Face à ce refus, le personnage déploie son catalogue de styles alternatifs avec une telle gravité qu'il désarme : il demande le « mule », « machimbrado » sur les côtés, et à l'arrière qu'il lui dessine son mot récurrent « güiro », cette coupe qui, selon lui, « est à la mode maintenant ». Le barbier improvisé ne sait pas s'il doit rire ou pleurer. Le spectateur non plus.

Ce qui fait le plus mal —avec humour, bien sûr— c'est la comparaison temporelle. «Avant, avec 800 pesos, je pouvais tenir toute l'année, même me couper les cheveux deux fois par jour, et il me restait de l'argent», évoque le personnage. Le pire, cependant, était encore à venir : «Puro, il y a eu une coupure de courant», annonce le coiffeur. «Naaaa !», s'exclame Chequera, résumant en une syllabe la catastrophe que vit Cuba. Et il n'exagère pas trop : l'inflation a transformé des services de base en luxes inaccessibles pour des millions de Cubains, et profiter d'une électricité régulière ressemble à une chimère éloignée.

La réalité que dépeint la vidéo est aussi crue que la blague. Un salon de coiffure dans la municipalité de Playa, à La Havane, facturait déjà 1 600 pesos pour une coupe en janvier 2025, un montant qui dépasse la pension mensuelle d'un retraité.
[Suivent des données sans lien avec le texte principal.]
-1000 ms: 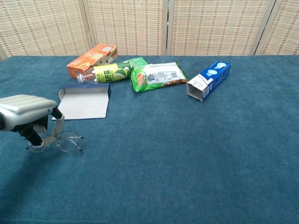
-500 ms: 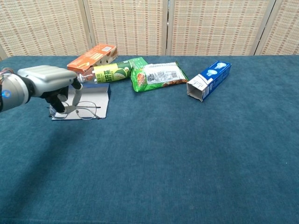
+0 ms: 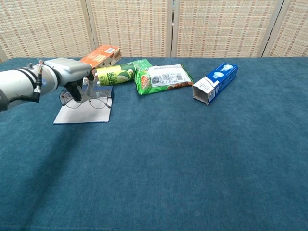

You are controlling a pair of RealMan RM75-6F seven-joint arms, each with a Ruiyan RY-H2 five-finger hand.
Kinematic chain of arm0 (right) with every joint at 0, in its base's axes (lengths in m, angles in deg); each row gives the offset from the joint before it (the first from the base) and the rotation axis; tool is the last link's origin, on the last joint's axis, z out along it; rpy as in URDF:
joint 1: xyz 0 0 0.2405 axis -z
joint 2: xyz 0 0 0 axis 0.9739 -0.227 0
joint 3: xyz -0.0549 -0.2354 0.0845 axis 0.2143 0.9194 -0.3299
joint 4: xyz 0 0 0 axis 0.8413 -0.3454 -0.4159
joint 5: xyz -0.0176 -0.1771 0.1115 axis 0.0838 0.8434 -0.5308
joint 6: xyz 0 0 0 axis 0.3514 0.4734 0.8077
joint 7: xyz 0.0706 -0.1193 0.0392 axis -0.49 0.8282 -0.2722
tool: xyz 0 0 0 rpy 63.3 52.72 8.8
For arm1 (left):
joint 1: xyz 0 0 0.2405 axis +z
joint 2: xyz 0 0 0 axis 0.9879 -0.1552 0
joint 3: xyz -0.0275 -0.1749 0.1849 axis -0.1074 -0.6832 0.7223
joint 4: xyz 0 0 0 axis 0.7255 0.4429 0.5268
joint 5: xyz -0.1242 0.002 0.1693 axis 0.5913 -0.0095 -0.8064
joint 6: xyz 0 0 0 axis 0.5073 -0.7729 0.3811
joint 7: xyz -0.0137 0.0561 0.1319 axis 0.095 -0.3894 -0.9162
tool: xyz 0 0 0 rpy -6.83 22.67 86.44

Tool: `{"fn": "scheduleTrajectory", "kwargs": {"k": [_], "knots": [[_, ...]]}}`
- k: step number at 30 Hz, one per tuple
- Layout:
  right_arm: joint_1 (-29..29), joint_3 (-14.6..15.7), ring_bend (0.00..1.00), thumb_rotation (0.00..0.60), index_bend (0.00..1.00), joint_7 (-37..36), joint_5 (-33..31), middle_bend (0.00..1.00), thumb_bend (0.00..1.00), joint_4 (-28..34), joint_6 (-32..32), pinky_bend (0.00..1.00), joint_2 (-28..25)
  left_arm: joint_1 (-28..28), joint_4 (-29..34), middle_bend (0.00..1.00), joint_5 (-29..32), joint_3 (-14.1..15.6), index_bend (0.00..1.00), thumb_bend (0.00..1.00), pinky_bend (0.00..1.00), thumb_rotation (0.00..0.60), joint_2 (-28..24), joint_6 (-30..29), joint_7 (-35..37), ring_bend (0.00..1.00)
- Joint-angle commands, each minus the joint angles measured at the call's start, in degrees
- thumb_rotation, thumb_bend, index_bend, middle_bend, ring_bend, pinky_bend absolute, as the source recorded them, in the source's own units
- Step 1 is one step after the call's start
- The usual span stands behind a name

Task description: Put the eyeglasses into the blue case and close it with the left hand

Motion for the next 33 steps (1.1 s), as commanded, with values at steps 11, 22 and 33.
{"fn": "scheduleTrajectory", "kwargs": {"k": [11, 22, 33], "knots": [[0.3, 0.0, 0.3, 0.6, 0.29, 0.4, -0.4, 0.29, 0.24, 0.4, 0.0, 0.26, -0.5, -2.9, -12.4, 1.0, 3.7, -0.2, 0.6, 0.43, 1.0, 0.6, 4.6, 5.1, -0.1, 1.0], [0.4, 0.0, 0.3, 0.6, 0.29, 0.8, -0.7, 0.29, 0.24, 0.7, -0.2, 0.26, -0.5, -3.5, -15.5, 1.0, 3.0, -0.8, 0.54, 0.42, 1.0, 0.6, 6.2, 4.8, 1.1, 1.0], [0.8, 0.0, 0.3, 0.6, 0.29, 0.6, -0.6, 0.29, 0.24, 0.6, 0.2, 0.26, -0.6, -2.6, -15.9, 1.0, 0.4, -1.7, 0.48, 0.31, 1.0, 0.6, 7.4, 1.4, 2.7, 1.0]]}}
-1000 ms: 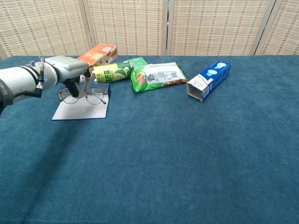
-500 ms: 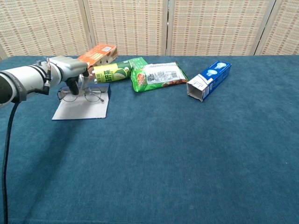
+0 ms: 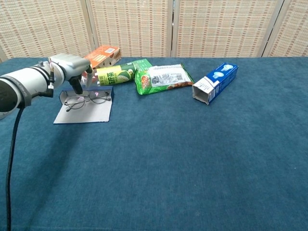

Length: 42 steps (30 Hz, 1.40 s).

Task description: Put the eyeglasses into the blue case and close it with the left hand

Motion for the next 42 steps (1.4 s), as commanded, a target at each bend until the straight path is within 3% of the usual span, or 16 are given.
{"fn": "scheduleTrajectory", "kwargs": {"k": [1, 8, 10, 14, 18, 29, 42], "knots": [[0.1, 0.0, 0.3, 0.6, 0.29, -0.1, 0.0, 0.29, 0.24, -0.1, 0.2, 0.26, 0.0, 0.3, 0.1, 1.0, -0.6, -0.4, 0.48, 0.31, 1.0, 0.6, 0.1, -0.5, 0.7, 1.0], [0.2, 0.0, 0.3, 0.6, 0.29, -0.4, 0.2, 0.29, 0.24, -0.4, 0.2, 0.26, 0.2, 1.2, 0.8, 1.0, -2.4, -2.2, 0.43, 0.31, 1.0, 0.6, -0.2, -1.9, 3.8, 1.0], [0.3, 0.1, 0.3, 0.6, 0.29, -0.5, 0.1, 0.29, 0.24, -0.5, 0.3, 0.26, 0.2, 1.1, 1.1, 1.0, -1.4, -2.5, 0.42, 0.37, 1.0, 0.6, -0.8, -0.7, 3.1, 1.0], [0.5, 0.1, 0.3, 0.6, 0.29, -0.4, 0.0, 0.29, 0.24, -0.6, 0.3, 0.26, 0.2, 0.7, 0.9, 1.0, 1.1, -3.0, 0.41, 0.62, 1.0, 0.599, -1.0, 0.8, 1.5, 1.0], [0.6, 0.1, 0.3, 0.6, 0.29, -0.4, -0.2, 0.29, 0.24, -0.5, 0.4, 0.26, 0.1, 0.3, 0.3, 1.0, 3.1, -3.1, 0.39, 0.72, 1.0, 0.55, -0.8, 1.6, -0.2, 1.0], [0.5, 0.0, 0.3, 0.6, 0.29, 0.2, -0.5, 0.29, 0.24, -0.1, -0.1, 0.26, 0.1, -1.4, -2.3, 1.0, 10.1, -4.5, 0.32, 0.74, 1.0, 0.496, 0.0, 4.4, -3.4, 1.0], [0.6, -0.1, 0.3, 0.6, 0.29, 0.7, -1.0, 0.29, 0.24, 0.2, -0.5, 0.26, -0.1, -3.9, -8.5, 1.0, 12.3, -5.2, 0.3, 0.74, 1.0, 0.513, 3.4, 6.8, -4.1, 1.0]]}}
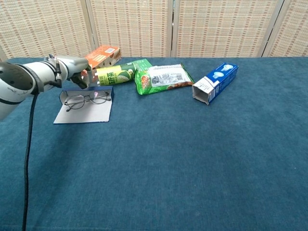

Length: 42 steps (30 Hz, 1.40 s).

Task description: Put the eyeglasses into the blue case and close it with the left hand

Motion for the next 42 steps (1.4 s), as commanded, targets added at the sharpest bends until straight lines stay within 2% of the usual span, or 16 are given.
{"fn": "scheduleTrajectory", "kwargs": {"k": [1, 11, 16, 21, 24, 30, 35, 42], "knots": [[0.1, 0.0, 0.3, 0.6, 0.29, 0.1, -0.1, 0.29, 0.24, 0.0, 0.0, 0.26, 0.0, -0.7, -1.7, 1.0, 0.5, -0.1, 0.3, 0.74, 1.0, 0.509, 1.1, 0.8, -0.4, 1.0], [0.1, -0.1, 0.3, 0.6, 0.29, -0.2, -0.3, 0.29, 0.24, -0.3, -0.2, 0.26, 0.0, -1.6, -4.0, 1.0, 1.4, 0.3, 0.31, 0.74, 1.0, 0.484, 2.5, 2.5, -2.4, 1.0], [0.1, -0.1, 0.3, 0.6, 0.29, -0.4, -0.4, 0.29, 0.24, -0.5, -0.3, 0.26, 0.1, -1.4, -2.4, 1.0, 2.3, 0.5, 0.32, 0.74, 1.0, 0.418, 1.9, 2.0, -3.6, 1.0], [0.0, -0.1, 0.3, 0.6, 0.29, -0.6, -0.1, 0.29, 0.24, -0.6, -0.3, 0.26, 0.3, -0.5, 1.2, 1.0, 3.1, 1.2, 0.32, 0.74, 1.0, 0.415, 0.6, 0.1, -4.8, 1.0], [-0.1, -0.1, 0.3, 0.6, 0.29, -0.6, 0.1, 0.29, 0.24, -0.7, -0.3, 0.26, 0.3, 0.5, 4.2, 1.0, 3.6, 1.6, 0.32, 0.74, 1.0, 0.42, -0.6, -1.6, -5.0, 1.0], [0.0, 0.0, 0.3, 0.6, 0.29, -0.8, 0.5, 0.29, 0.24, -0.7, 0.0, 0.26, 0.5, 2.3, 8.8, 1.0, 5.7, 2.5, 0.32, 0.74, 1.0, 0.495, -3.2, -4.3, -6.3, 1.0], [0.0, 0.0, 0.3, 0.6, 0.29, -0.8, 0.9, 0.29, 0.23, -0.8, 0.1, 0.26, 0.7, 3.9, 12.9, 1.0, 7.2, 3.2, 0.33, 0.74, 1.0, 0.516, -5.4, -5.7, -6.5, 1.0], [-0.3, 0.0, 0.3, 0.6, 0.29, -0.8, 1.4, 0.29, 0.23, -0.8, 0.1, 0.26, 0.8, 5.5, 19.7, 1.0, 7.1, 4.9, 0.33, 0.74, 1.0, 0.514, -8.2, -7.9, -6.2, 1.0]]}}
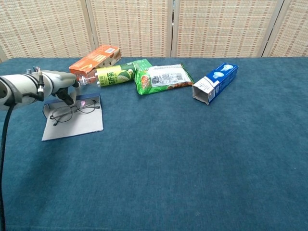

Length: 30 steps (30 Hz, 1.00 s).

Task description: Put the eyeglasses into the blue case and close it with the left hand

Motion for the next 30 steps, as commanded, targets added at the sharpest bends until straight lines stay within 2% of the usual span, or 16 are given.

Les 800 pesos qui scandalisent Chequera sont, par paradoxe, un prix « modéré » dans le marché actuel.

Face à l'impossibilité de continuer comme il se doit, Chequera opte pour la solution la plus cubaine possible : « Eh bien, regardez, vous prenez une paire de ciseaux, un coupe-ongles et vous m'écrivez ici en grand : "Guiteras". Et ici : "Felton". Et derrière : "Renté". » Et il conclut par une demande qui résume son mécontentement : « Vous faites ça comme ça, même si je me vide de mon sang [...] Et une chose cassée, ici »... La coupe de cheveux au style « thermoelectrique cubaine » était née.
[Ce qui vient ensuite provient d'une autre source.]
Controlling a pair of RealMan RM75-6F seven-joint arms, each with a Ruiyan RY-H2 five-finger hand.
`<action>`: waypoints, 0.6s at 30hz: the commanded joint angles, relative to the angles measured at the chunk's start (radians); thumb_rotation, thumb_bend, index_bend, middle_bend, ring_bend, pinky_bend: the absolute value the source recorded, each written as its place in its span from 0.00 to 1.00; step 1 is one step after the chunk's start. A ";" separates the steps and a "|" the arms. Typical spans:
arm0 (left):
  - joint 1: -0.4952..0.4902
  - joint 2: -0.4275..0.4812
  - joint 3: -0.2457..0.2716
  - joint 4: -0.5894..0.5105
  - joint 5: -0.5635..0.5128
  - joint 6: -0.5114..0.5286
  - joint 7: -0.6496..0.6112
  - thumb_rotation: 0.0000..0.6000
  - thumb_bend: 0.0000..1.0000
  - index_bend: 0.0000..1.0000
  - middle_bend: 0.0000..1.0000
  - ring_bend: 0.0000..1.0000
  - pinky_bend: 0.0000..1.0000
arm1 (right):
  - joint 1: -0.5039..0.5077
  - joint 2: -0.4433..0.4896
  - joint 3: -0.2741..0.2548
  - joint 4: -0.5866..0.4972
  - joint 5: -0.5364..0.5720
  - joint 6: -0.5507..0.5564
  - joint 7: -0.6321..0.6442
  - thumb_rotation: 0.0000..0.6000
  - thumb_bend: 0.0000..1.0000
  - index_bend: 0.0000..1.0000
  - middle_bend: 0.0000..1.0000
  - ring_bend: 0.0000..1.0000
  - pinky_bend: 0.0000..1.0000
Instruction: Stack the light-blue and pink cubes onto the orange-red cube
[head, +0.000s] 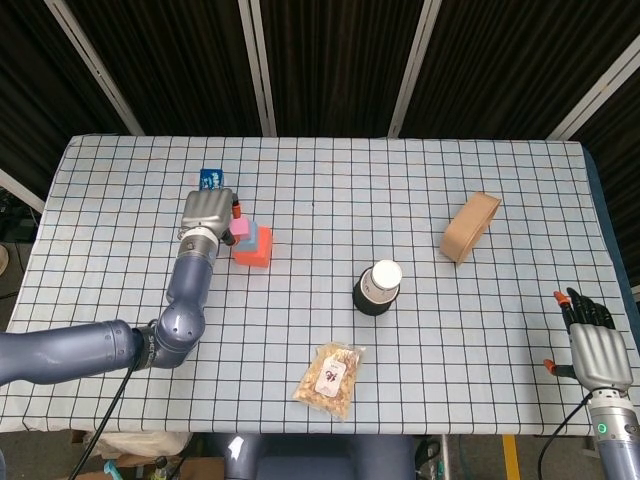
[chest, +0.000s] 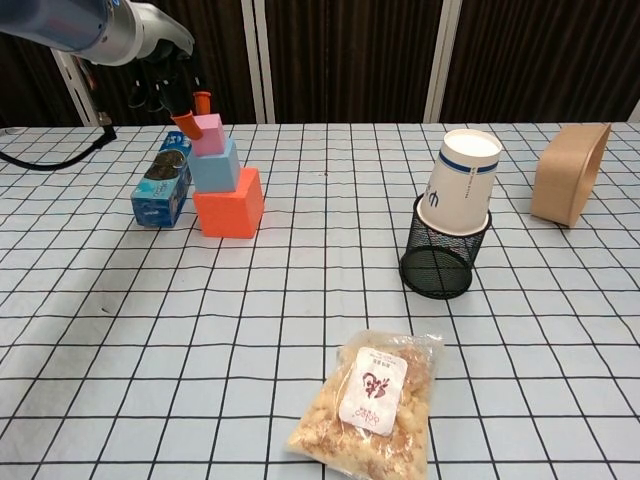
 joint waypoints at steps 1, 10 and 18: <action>0.000 0.000 0.001 0.002 -0.001 -0.002 -0.003 1.00 0.34 0.51 0.85 0.71 0.72 | 0.000 0.000 0.000 0.001 0.001 -0.001 0.000 1.00 0.10 0.07 0.03 0.05 0.10; -0.002 0.016 -0.001 -0.015 0.001 0.006 -0.012 1.00 0.34 0.51 0.85 0.71 0.72 | 0.002 -0.002 -0.001 0.001 0.000 -0.002 -0.004 1.00 0.10 0.07 0.03 0.05 0.10; -0.001 0.023 0.003 -0.021 -0.003 0.009 -0.019 1.00 0.34 0.51 0.85 0.71 0.72 | 0.001 -0.001 -0.001 -0.002 0.001 0.001 -0.004 1.00 0.10 0.07 0.03 0.05 0.10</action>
La métaphore, bien sûr, n'est pas le fruit du hasard. Les centrales thermiques cubaines fonctionnent depuis des années à moitié, avec des pannes constantes et des déficits de production compris entre 1,600 et plus de 2,100 MW enregistrés depuis 2025. En décembre de cette année-là, sept unités thermiques étaient hors service simultanément, et la crise se poursuit et s'aggrave en 2026 sans signes de rétablissement. Une coupure faite avec des ciseaux et un coupe-ongles, brisée et qui « saigne », est exactement aussi fonctionnelle que ces installations vieillissantes.
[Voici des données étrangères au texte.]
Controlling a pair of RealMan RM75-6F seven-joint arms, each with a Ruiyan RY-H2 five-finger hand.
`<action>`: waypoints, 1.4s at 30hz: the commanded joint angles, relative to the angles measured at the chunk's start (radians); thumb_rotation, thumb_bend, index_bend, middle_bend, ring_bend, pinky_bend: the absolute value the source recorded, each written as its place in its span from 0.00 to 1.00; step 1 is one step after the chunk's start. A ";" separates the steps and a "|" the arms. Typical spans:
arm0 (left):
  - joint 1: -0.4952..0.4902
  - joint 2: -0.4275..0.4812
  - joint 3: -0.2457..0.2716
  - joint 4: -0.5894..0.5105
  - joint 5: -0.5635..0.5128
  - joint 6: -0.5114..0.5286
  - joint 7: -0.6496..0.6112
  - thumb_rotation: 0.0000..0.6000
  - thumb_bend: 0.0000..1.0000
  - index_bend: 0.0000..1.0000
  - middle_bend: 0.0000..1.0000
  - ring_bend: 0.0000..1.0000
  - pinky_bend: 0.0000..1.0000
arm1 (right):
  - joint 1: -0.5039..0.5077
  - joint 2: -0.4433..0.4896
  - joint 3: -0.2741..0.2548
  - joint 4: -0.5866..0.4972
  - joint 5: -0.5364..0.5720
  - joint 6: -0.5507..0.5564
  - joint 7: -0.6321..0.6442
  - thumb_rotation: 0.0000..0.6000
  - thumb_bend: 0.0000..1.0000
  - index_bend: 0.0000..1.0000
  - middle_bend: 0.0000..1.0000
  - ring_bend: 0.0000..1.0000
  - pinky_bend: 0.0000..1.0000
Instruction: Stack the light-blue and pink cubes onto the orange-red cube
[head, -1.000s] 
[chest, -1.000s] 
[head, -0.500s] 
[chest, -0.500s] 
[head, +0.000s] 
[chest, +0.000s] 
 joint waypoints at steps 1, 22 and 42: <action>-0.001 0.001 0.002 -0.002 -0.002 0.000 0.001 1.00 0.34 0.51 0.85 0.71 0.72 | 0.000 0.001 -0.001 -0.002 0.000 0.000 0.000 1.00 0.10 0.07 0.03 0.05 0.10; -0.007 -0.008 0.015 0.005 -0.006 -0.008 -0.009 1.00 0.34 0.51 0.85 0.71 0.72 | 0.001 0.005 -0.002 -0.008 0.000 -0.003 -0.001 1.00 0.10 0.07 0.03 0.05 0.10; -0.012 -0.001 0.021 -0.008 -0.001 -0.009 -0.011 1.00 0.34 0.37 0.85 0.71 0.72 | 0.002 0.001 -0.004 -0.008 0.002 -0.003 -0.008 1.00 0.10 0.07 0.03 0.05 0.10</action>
Ce n'est pas la première fois que Chequera transforme les coupures de courant et la crise cubaine en matériel comique. Le personnage interprété par Mario Sardiñas —né en 1975 à Camagüey— est depuis des années un miroir honnête et amusant des souffrances quotidiennes de l'île. Son humour fonctionne parce qu'il n'invente rien : il donne simplement un visage, une voix et un éclat de rire à ce que des millions de Cubains vivent chaque jour.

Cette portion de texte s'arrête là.